Exactly the lines from the start of the data below through the line containing "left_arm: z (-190" must be returned, and no others.
BEGIN
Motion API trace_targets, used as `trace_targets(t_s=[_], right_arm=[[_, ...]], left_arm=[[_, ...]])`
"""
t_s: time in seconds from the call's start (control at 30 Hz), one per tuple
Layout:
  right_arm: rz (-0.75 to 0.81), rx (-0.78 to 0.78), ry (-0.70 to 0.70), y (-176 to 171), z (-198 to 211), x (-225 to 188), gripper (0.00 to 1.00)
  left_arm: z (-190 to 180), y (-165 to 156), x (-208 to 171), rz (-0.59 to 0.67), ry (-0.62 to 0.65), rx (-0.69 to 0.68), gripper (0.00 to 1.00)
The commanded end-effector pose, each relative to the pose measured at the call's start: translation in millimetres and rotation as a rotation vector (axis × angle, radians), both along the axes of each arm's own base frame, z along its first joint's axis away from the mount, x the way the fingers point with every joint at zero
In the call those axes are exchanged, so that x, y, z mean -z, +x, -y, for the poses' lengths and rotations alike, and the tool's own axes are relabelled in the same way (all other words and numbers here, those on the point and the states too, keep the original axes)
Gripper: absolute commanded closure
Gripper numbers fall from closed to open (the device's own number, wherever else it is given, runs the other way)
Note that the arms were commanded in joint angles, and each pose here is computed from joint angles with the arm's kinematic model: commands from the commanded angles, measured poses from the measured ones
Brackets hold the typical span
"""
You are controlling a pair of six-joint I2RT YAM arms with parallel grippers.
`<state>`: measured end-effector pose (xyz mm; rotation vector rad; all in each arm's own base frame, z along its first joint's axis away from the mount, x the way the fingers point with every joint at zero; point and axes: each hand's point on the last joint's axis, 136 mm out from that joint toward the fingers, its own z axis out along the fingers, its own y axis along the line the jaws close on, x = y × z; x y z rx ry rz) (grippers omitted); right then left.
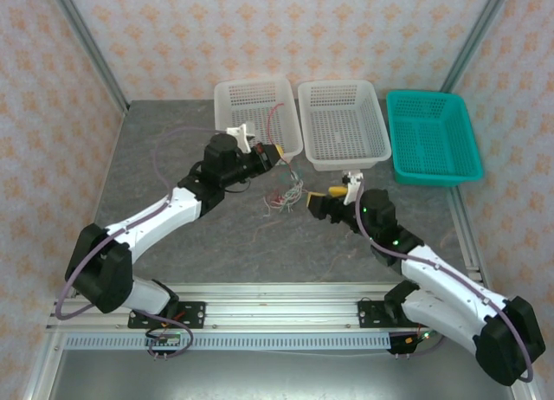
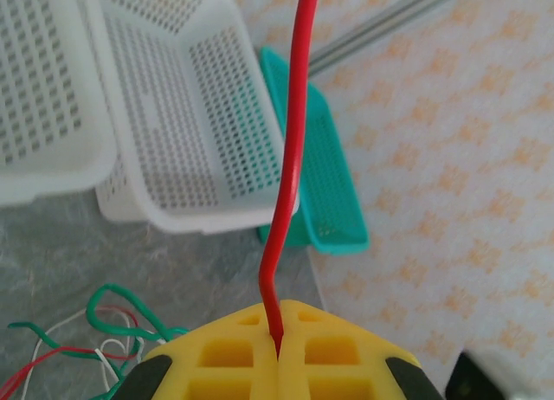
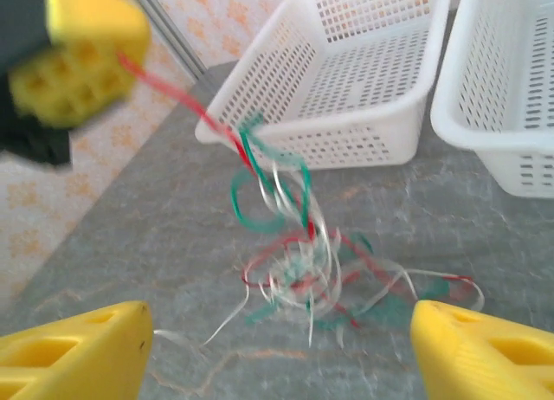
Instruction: Untangle the cables
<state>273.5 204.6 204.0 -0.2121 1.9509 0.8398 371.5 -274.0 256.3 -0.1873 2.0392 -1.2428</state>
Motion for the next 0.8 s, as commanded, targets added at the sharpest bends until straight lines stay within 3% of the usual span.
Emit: trace_targets(t_s=[0.0, 0.13, 0.3, 0.53, 0.77], right_arm=[[-0.082, -0.067, 0.043, 13, -15, 14, 0.32], [-0.143, -0.160, 0.145, 30, -34, 39, 0.45], [-0.178, -0.279, 0.205, 26, -52, 64, 0.46], [-0.232, -0.313, 0.245, 31, -63, 77, 0.44], [-0.280, -0.191, 0.193, 50, -54, 108, 0.88]], left_arm=[[10, -9, -1, 0.026, 0.004, 0.047, 1.00], [7, -9, 1, 0.026, 0.010, 0.027, 1.00], [6, -7, 0, 0.033, 0.014, 0.020, 1.00], [10, -6, -6, 0.034, -0.029, 0.022, 1.00], [1, -5, -10, 0.041, -0.010, 0.000, 1.00]])
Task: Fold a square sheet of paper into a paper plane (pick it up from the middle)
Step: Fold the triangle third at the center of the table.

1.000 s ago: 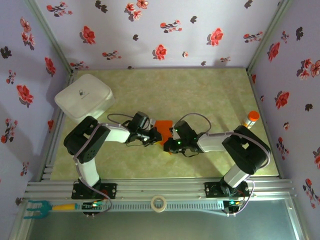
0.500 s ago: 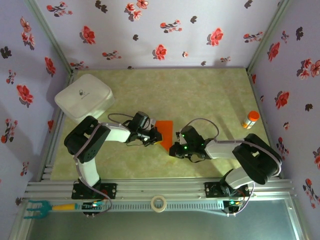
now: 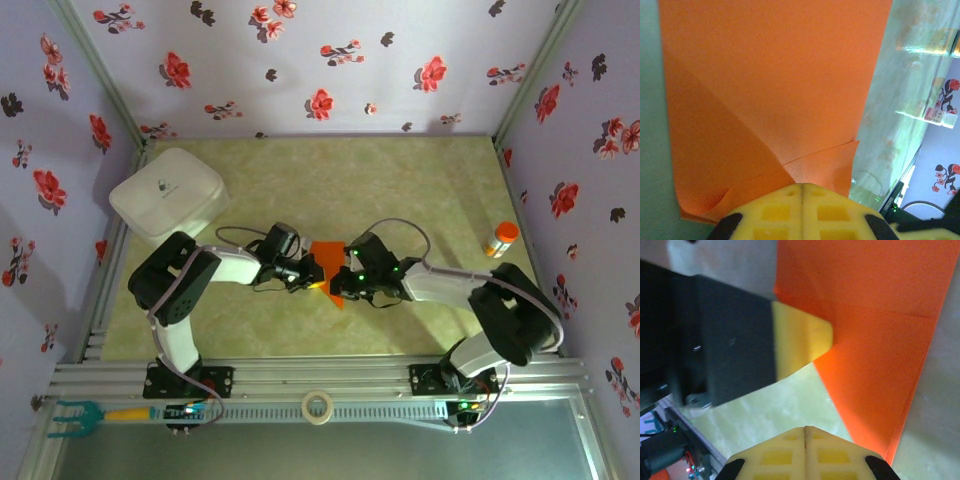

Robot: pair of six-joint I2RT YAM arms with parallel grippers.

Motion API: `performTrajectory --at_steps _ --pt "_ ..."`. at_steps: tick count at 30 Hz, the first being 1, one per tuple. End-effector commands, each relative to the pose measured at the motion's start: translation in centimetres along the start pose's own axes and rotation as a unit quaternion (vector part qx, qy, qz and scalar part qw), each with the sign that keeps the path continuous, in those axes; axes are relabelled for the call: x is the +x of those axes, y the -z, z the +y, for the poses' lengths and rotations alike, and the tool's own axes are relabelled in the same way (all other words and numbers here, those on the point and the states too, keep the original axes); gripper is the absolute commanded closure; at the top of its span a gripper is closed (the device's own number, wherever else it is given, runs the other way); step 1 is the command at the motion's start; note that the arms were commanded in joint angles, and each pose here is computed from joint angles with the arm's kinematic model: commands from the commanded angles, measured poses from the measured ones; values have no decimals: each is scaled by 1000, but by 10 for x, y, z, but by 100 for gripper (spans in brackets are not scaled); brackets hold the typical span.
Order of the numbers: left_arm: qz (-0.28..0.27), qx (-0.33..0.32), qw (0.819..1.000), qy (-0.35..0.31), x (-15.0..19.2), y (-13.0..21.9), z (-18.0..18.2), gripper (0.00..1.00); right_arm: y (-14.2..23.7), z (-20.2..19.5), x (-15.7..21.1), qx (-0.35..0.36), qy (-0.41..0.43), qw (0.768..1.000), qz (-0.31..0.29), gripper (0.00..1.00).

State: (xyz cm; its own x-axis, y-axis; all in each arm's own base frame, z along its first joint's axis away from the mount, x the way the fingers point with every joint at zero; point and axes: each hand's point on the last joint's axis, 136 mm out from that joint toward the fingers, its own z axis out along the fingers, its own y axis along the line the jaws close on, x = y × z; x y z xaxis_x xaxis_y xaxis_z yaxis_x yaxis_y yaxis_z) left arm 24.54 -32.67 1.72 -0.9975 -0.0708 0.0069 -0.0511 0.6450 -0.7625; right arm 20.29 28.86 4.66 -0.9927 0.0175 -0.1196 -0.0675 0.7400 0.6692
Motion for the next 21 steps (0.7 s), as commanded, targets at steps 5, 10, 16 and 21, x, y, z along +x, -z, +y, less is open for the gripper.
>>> performTrajectory --at_steps 5,10,16,21 --pt "8 -51 999 19 6 -1 31 100 -13 1 -15 10 -19 1000 -2 93" --pt "8 -48 999 18 6 -1 29 100 -19 -30 -1 54 -34 998 15 94" --pt "-4 -22 1000 1 -1 5 8 100 -23 -84 43 102 -70 991 58 98" --pt "-20 2 999 -26 -5 15 -19 99 -20 -83 39 104 -69 991 45 98"
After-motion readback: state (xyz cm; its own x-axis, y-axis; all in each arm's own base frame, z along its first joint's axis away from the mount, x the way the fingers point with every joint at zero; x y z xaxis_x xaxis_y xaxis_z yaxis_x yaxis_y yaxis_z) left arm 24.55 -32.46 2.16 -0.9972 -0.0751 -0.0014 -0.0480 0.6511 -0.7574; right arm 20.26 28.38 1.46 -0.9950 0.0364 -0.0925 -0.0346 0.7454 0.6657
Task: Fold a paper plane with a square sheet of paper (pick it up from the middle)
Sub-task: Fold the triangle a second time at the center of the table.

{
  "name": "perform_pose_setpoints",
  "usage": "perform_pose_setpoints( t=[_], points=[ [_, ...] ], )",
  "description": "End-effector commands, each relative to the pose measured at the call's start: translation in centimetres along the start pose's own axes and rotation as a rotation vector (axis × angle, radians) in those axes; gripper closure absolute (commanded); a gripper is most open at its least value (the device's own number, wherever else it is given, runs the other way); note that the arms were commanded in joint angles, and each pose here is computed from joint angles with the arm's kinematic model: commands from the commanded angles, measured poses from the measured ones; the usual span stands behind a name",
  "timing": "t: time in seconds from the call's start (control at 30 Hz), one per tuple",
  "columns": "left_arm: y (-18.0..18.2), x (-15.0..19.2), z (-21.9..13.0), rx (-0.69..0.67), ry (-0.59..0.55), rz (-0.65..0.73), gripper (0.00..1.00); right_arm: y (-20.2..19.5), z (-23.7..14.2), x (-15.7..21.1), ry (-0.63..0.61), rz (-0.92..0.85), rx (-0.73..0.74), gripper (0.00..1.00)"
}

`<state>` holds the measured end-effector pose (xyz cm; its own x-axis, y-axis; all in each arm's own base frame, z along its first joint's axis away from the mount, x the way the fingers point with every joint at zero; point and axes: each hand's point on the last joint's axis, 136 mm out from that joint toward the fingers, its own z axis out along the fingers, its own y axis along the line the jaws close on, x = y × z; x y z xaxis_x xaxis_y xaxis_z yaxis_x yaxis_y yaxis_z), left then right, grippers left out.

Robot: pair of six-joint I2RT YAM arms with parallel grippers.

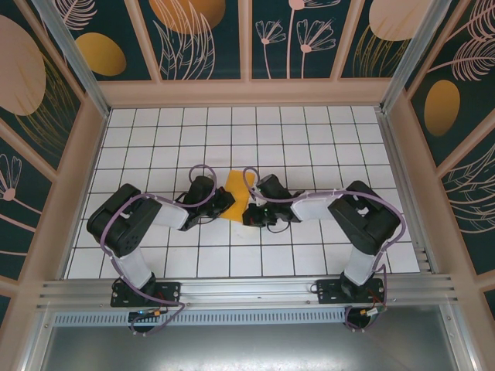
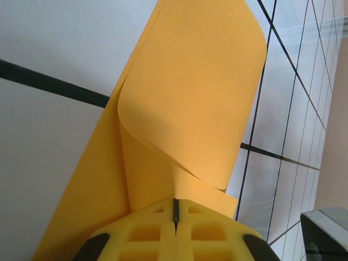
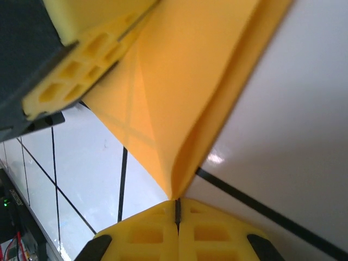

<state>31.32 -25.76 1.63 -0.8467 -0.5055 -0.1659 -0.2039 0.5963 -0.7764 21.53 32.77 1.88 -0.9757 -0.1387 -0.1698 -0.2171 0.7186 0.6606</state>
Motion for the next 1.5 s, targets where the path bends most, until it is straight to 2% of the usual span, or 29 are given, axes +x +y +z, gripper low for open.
perform_pose_setpoints(
  t=[0.0,0.17,0.47,0.57,0.8,1.07,1.2,1.27,1.47],
  points=[
    [2.6,0.4,-0.2,-0.091,-0.002,-0.009,0.95,1.2,-1.3,0.2,0.009,0.042,-0.02,0.95],
    [2.3,0.4,-0.2,-0.08,0.001,-0.008,0.95,4.7,-2.7,-2.4,-0.073,0.087,-0.115,0.96],
    [2.1,0.5,-0.2,-0.069,0.007,-0.009,0.95,4.2,0.2,-5.0,-0.065,0.206,-0.05,0.98],
    [1.9,0.5,-0.2,-0.063,0.007,-0.01,0.95,3.4,1.5,-4.8,-0.035,0.24,-0.029,0.99],
    [1.7,0.4,-0.2,-0.057,0.005,-0.009,0.95,2.4,1.9,-4.3,-0.032,0.244,-0.007,0.99],
    [1.5,0.5,-0.5,-0.047,0.008,-0.002,0.94,-1.4,3.0,-2.2,0.022,0.296,0.086,0.99],
    [0.9,0.4,-0.8,-0.035,0.001,0.024,0.92,-3.2,3.2,-0.1,0.061,0.304,0.121,1.0],
    [-0.7,-0.3,-1.5,-0.001,-0.022,0.053,0.9,-3.9,3.0,0.6,0.067,0.309,0.129,1.0],
    [-1.3,-0.4,-1.5,0.024,-0.022,0.085,0.83,-4.1,2.6,0.7,0.066,0.285,0.131,1.0]
  ],
)
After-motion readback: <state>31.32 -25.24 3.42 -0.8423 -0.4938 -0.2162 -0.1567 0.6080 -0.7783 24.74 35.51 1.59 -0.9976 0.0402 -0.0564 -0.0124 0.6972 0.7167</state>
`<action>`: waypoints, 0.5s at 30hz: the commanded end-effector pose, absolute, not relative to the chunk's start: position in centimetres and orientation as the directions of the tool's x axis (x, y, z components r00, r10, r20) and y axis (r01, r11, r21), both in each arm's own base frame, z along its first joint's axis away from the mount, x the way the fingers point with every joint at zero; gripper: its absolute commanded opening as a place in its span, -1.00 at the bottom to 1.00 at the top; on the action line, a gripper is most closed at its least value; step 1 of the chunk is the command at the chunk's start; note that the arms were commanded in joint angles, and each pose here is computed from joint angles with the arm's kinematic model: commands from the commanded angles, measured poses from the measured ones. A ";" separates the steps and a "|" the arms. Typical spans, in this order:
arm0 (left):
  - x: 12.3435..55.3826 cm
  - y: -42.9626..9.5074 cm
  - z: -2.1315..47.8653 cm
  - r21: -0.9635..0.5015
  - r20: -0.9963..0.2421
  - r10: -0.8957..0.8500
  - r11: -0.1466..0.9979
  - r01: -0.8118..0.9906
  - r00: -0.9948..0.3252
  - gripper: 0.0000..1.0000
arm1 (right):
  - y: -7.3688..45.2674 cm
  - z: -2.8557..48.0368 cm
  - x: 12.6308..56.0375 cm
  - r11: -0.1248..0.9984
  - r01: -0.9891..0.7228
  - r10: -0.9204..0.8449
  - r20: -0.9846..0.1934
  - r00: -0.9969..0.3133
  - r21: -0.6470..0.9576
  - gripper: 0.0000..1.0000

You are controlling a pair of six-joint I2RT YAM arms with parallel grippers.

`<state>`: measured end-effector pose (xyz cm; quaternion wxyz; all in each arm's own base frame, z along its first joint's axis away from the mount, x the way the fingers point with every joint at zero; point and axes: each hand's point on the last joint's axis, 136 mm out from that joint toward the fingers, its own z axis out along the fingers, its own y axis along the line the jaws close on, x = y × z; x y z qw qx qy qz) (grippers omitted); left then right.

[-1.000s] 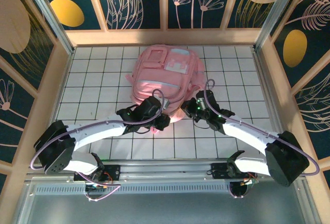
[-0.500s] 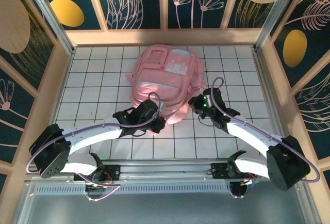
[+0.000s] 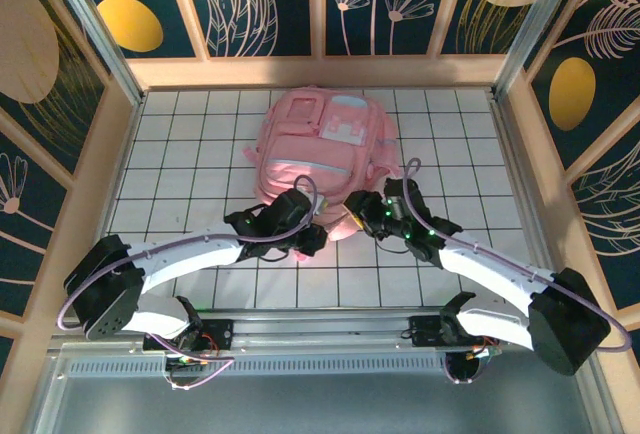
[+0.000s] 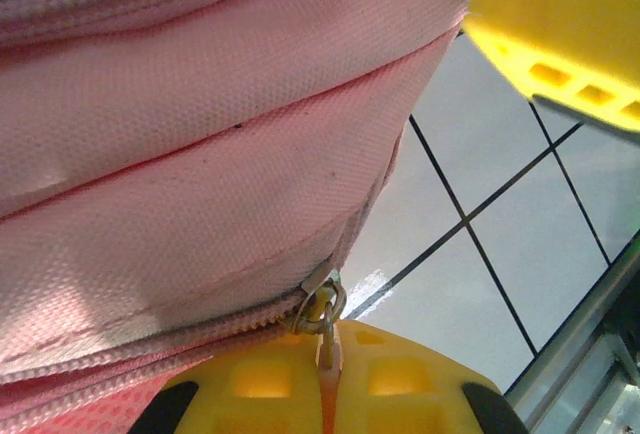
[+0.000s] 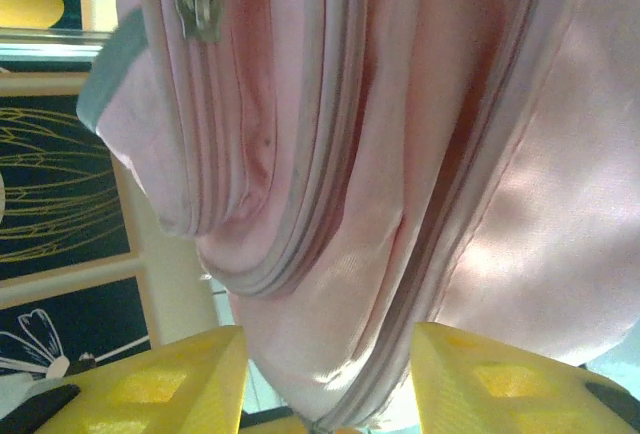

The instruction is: Pack the student bag

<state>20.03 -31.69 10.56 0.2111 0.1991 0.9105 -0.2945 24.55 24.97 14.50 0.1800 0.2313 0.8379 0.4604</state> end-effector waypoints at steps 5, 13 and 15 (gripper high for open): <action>19.9 -34.3 13.2 -0.506 -0.540 0.234 0.678 0.534 -0.808 -1.00 | 26.9 15.7 25.0 0.403 0.228 0.548 -0.034 -0.836 0.886 -0.08; 19.9 -33.8 13.2 -0.486 -0.543 0.236 0.694 0.531 -0.806 -1.00 | 26.6 15.0 26.6 0.457 0.220 0.568 -0.093 -0.818 0.862 -0.84; 19.9 -33.3 12.9 -0.470 -0.543 0.237 0.709 0.526 -0.806 -1.00 | 25.9 15.3 27.2 0.483 0.207 0.582 -0.135 -0.802 0.851 -1.00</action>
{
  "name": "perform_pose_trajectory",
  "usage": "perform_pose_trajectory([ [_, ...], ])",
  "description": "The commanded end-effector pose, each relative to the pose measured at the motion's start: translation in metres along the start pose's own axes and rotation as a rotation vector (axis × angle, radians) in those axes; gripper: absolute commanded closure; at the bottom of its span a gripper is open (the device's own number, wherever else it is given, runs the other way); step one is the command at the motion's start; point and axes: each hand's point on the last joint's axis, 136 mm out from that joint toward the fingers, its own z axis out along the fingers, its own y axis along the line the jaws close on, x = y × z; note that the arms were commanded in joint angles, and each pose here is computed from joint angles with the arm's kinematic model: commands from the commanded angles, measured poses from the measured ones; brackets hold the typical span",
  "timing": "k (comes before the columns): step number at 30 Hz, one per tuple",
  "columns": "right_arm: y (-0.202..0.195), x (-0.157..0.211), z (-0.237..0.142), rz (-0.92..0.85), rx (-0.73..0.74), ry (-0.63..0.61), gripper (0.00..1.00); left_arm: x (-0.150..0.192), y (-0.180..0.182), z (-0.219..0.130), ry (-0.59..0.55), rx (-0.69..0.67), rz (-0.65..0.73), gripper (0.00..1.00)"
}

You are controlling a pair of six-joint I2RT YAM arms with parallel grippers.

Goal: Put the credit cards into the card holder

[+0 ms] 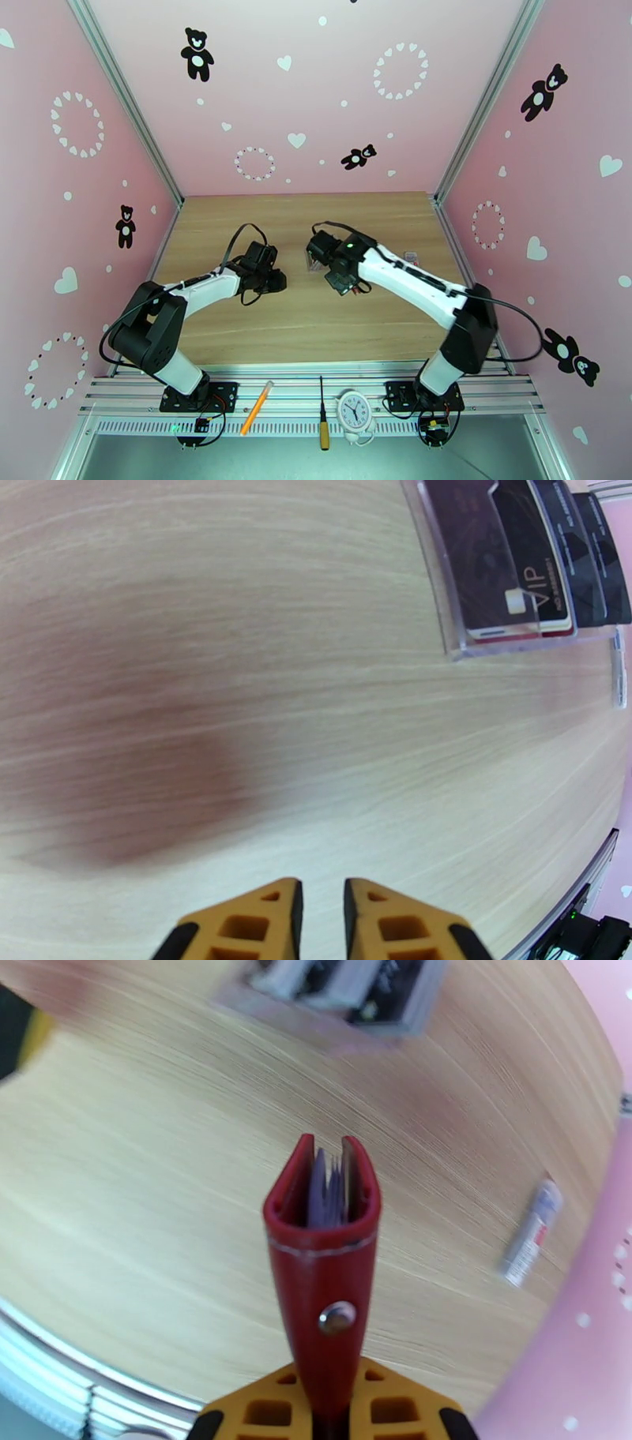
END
■ The completed task
Motion API trace_targets, used as `trace_targets(t_s=[_], right_arm=[[_, ...]], left_arm=[[_, ...]])`
"""
t_s: time in seconds from the call's start (control at 30 Hz), one per tuple
Layout:
  right_arm: rz (-0.75 to 0.81), rx (-0.78 to 0.78), ry (-0.70 to 0.70), y (-176 to 171), z (-198 to 211), x (-225 to 188), gripper (0.00 to 1.00)
  left_arm: z (-190 to 180), y (-165 to 156), x (-208 to 171), rz (-0.59 to 0.67), ry (-0.62 to 0.65), rx (-0.69 to 0.68), gripper (0.00 to 1.00)

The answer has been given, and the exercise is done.